Dataset extract:

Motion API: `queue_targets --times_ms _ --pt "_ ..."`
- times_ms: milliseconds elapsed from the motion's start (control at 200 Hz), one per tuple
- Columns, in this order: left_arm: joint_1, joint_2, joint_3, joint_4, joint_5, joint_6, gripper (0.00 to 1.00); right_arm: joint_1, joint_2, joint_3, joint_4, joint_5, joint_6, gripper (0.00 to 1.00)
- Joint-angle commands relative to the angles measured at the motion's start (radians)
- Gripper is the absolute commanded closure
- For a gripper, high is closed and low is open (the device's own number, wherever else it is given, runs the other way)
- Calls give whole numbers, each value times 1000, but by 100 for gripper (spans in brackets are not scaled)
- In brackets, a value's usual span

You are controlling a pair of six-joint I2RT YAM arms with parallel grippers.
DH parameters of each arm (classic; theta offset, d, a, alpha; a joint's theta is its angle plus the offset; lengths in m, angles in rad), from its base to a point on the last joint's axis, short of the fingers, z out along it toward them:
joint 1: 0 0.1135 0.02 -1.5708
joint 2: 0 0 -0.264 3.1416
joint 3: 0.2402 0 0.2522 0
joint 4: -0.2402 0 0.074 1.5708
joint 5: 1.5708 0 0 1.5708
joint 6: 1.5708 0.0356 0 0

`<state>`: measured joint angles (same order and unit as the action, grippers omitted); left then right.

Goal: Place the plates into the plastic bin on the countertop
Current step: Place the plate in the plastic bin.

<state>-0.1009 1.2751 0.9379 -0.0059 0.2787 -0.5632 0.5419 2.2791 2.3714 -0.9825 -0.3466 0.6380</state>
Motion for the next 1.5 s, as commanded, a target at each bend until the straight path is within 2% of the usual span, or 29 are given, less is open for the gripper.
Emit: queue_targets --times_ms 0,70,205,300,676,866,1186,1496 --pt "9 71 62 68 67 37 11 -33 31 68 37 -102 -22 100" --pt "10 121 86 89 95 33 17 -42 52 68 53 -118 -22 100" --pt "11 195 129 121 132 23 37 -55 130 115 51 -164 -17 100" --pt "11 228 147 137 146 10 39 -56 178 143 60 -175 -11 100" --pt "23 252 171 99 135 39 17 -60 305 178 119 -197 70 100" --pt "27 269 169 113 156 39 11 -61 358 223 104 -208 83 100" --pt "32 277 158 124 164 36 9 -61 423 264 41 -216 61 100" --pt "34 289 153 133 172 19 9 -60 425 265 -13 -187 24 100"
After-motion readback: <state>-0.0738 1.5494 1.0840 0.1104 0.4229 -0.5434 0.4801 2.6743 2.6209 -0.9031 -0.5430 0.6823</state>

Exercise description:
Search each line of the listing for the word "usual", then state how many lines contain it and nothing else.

Exercise response:
2